[EXERCISE PROMPT] Take the entries below and retype them word for word, excluding the images.

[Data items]
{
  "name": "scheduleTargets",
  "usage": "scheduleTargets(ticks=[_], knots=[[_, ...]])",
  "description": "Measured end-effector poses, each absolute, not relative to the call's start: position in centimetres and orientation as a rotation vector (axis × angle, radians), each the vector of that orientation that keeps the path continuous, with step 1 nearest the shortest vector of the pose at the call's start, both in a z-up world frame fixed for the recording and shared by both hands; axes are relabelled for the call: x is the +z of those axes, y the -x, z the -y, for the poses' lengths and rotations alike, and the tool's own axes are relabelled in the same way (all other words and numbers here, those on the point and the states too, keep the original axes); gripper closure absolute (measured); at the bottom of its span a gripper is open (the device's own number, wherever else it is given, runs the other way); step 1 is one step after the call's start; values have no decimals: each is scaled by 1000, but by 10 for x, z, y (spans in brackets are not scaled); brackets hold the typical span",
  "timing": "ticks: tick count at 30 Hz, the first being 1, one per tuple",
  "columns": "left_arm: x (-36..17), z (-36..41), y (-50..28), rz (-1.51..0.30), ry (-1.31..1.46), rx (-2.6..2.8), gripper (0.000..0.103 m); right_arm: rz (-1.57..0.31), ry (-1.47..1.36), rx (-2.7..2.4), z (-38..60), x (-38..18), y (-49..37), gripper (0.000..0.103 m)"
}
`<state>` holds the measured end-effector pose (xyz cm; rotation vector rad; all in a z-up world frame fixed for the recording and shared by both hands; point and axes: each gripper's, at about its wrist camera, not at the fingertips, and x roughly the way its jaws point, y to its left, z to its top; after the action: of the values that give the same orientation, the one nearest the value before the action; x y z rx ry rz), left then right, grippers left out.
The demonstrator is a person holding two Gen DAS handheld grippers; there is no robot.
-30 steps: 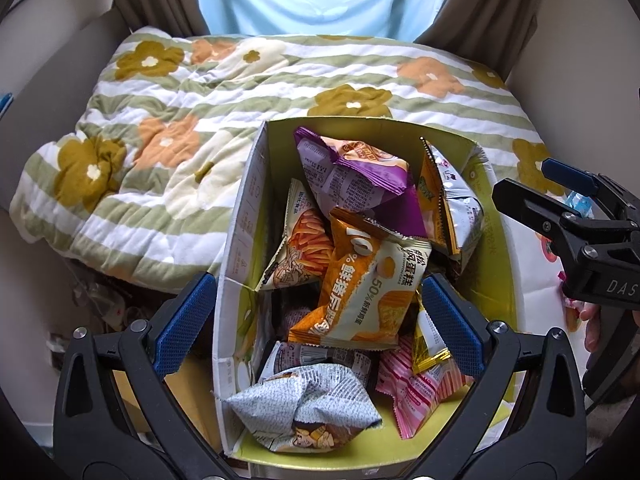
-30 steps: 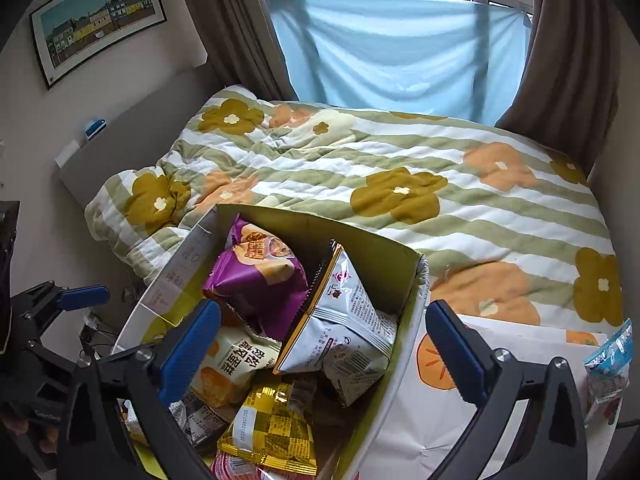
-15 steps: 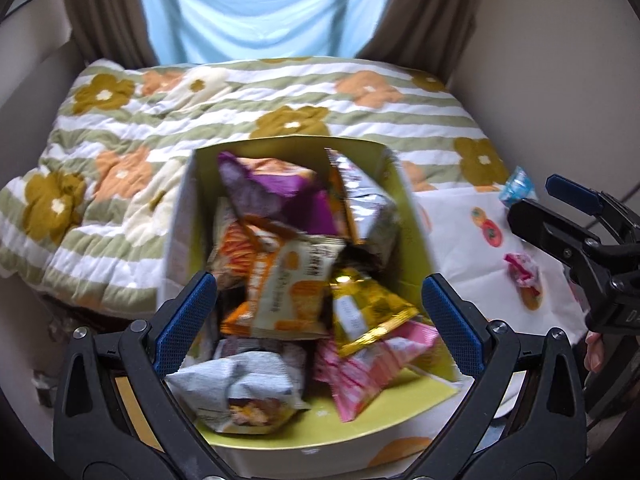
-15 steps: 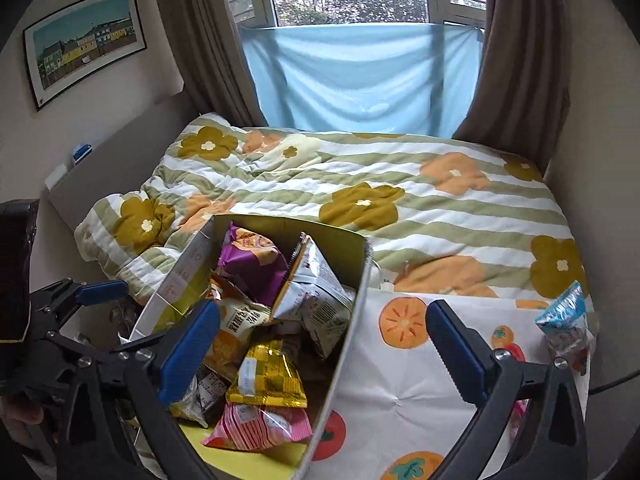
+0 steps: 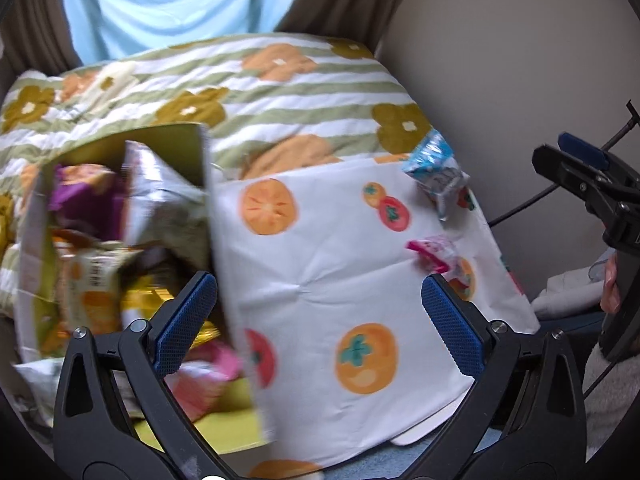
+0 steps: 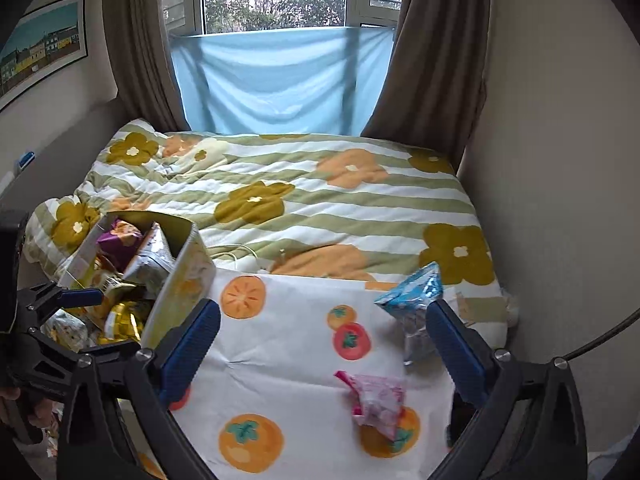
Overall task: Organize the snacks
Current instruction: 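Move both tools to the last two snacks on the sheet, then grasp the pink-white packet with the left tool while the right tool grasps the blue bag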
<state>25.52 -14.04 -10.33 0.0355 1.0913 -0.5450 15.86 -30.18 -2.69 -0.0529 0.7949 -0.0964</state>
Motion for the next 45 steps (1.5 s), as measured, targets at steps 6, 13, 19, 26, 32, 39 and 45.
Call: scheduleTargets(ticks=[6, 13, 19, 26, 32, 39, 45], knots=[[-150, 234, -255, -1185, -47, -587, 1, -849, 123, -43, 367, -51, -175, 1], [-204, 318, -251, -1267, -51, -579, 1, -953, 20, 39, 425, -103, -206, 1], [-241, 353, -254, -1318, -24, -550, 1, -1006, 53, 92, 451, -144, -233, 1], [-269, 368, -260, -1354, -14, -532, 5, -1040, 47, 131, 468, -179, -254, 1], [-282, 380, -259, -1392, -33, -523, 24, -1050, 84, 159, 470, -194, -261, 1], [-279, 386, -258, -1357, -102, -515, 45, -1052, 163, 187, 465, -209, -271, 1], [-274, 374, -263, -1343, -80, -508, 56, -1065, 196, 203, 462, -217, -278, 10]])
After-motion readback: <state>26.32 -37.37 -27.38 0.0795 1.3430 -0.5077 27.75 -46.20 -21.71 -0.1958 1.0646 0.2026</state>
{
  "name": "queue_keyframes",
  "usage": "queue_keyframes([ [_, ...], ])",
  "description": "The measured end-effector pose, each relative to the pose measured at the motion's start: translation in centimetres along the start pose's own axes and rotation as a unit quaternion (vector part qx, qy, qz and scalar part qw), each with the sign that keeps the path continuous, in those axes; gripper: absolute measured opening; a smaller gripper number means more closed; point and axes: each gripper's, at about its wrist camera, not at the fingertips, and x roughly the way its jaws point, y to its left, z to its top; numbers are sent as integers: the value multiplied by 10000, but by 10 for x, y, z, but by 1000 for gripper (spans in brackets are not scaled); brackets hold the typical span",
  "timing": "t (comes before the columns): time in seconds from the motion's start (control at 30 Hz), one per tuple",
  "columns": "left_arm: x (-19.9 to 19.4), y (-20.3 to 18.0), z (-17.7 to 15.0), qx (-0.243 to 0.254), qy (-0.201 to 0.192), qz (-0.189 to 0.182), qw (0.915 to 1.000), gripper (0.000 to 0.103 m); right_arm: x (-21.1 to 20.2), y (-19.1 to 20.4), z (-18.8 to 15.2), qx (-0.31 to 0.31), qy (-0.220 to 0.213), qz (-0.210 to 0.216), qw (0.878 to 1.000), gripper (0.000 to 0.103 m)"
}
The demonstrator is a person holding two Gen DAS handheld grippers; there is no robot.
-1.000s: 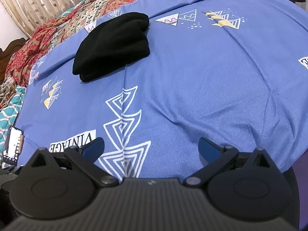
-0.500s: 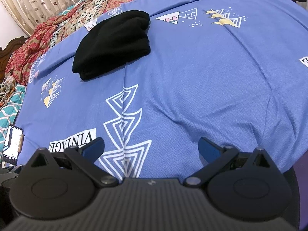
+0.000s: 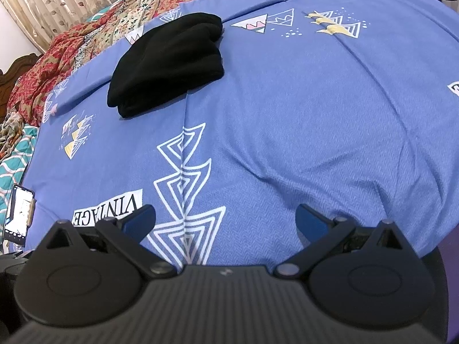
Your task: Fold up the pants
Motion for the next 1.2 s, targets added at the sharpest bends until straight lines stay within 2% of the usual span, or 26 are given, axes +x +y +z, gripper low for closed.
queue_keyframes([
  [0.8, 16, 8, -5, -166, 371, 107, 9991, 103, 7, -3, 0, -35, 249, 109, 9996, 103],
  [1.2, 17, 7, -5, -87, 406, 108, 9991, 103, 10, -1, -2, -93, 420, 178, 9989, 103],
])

[EXPECTED ANSWER]
{
  "name": "scheduleTargets",
  "usage": "scheduleTargets(ticks=[_], knots=[[_, ...]])",
  "description": "Measured end-effector poses, each absolute, not relative to the call's start: position in centimetres and orientation as a rotation vector (axis × angle, radians), each the vector of that orientation that keeps the path continuous, with step 1 nearest the shortest vector of the pose at the call's start, both in a z-up world frame fixed for the recording and shared by both hands; axes are relabelled for the call: x is the +z of those axes, y the -x, z the -y, for the poses' lengths and rotations alike, and the tool's own axes are relabelled in the same way (all other words and numbers here, those on the point and the states too, keep the original axes); gripper closure absolute (measured); at the bottom of its span a gripper is open (the device's own number, wherever else it is given, runs the other way); step 1 is one step after the call's start; values have no decimals: each is scaled by 1000, but by 10 for x, z, y (spans in brackets are not scaled); brackets hold the typical span",
  "timing": "ticks: tick count at 30 Hz, the first being 1, one per tuple",
  "columns": "left_arm: x (-36..17), z (-36..41), y (-50..28), rz (-1.51..0.30), ry (-1.31..1.46), rx (-2.6..2.8), gripper (0.000..0.103 m); right_arm: rz (-1.57..0.31), ry (-1.47..1.36), rx (-2.7..2.4), z (-38..60), x (-38..18), y (-49..37), gripper (0.000..0.103 m)"
}
`<state>` holds the measured end-effector pose (xyz cm; rotation vector rad; all in a z-up world frame fixed for the recording and shared by both hands; point and axes: each gripper's, at about its wrist camera, not at the fingertips, and x roughly the way its jaws point, y to its left, z to its top; after the action: of the values that give the same orientation, the one nearest the value before the action; x y z rx ry rz), left then right, grippers left out.
The demonstrator is a person holding two Gen DAS handheld grippers; there is no robot.
-30 steps: 
-30 steps: 
-15 steps: 
-15 steps: 
+0 steps: 
+0 steps: 
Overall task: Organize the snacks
Current instruction: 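Move both tools to the last two snacks on the sheet, then grasp the pink-white packet with the left tool while the right tool grasps the blue bag
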<state>25.52 -14.04 -10.33 0.0355 1.0913 -0.5450 15.86 -30.18 -2.69 -0.0529 0.7949 -0.0964</state>
Motion for the next 45 steps (1.5 s), as measured, targets at steps 6, 13, 19, 26, 32, 39 and 45.
Call: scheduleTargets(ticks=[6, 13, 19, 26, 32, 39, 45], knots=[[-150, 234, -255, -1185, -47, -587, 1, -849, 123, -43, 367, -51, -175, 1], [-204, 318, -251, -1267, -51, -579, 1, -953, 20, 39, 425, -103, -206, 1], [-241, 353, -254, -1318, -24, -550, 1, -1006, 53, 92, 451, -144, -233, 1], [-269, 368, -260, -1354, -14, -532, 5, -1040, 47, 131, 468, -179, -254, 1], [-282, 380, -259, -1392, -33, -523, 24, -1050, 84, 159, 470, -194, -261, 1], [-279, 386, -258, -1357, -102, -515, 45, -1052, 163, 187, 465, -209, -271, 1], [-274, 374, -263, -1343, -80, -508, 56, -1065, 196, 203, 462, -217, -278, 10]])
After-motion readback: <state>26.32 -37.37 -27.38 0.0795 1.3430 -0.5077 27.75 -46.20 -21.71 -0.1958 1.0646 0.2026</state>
{
  "name": "queue_keyframes",
  "usage": "queue_keyframes([ [_, ...], ])",
  "description": "The measured end-effector pose, each relative to the pose measured at the motion's start: translation in centimetres along the start pose's own axes and rotation as a unit quaternion (vector part qx, qy, qz and scalar part qw), each with the sign that keeps the path continuous, in those axes; gripper: absolute measured opening; a smaller gripper number means more closed; point and axes: each gripper's, at about its wrist camera, not at the fingertips, and x roughly the way its jaws point, y to its left, z to its top; numbers are sent as integers: the value multiplied by 10000, but by 10 for x, y, z, but by 1000 for gripper (spans in brackets are not scaled); brackets hold the typical span",
  "timing": "t (comes before the columns): time in seconds from the motion's start (control at 30 Hz), one per tuple",
  "columns": "left_arm: x (-19.9 to 19.4), y (-20.3 to 18.0), z (-17.7 to 15.0), qx (-0.243 to 0.254), qy (-0.201 to 0.192), qz (-0.189 to 0.182), qw (0.915 to 1.000), gripper (0.000 to 0.103 m); right_arm: x (-21.1 to 20.2), y (-19.1 to 20.4), z (-18.8 to 15.2), qx (-0.31 to 0.31), qy (-0.220 to 0.213), qz (-0.210 to 0.216), qw (0.878 to 1.000), gripper (0.000 to 0.103 m)"
}
The demonstrator is a person holding two Gen DAS handheld grippers; there is no robot.
-1.000s: 
-0.500s: 
+0.000s: 
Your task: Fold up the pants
Motion for the next 1.2 s, targets added at the sharpest bends until straight lines stay within 2% of the usual span, or 26 are given, axes +x +y +z, gripper low for closed.
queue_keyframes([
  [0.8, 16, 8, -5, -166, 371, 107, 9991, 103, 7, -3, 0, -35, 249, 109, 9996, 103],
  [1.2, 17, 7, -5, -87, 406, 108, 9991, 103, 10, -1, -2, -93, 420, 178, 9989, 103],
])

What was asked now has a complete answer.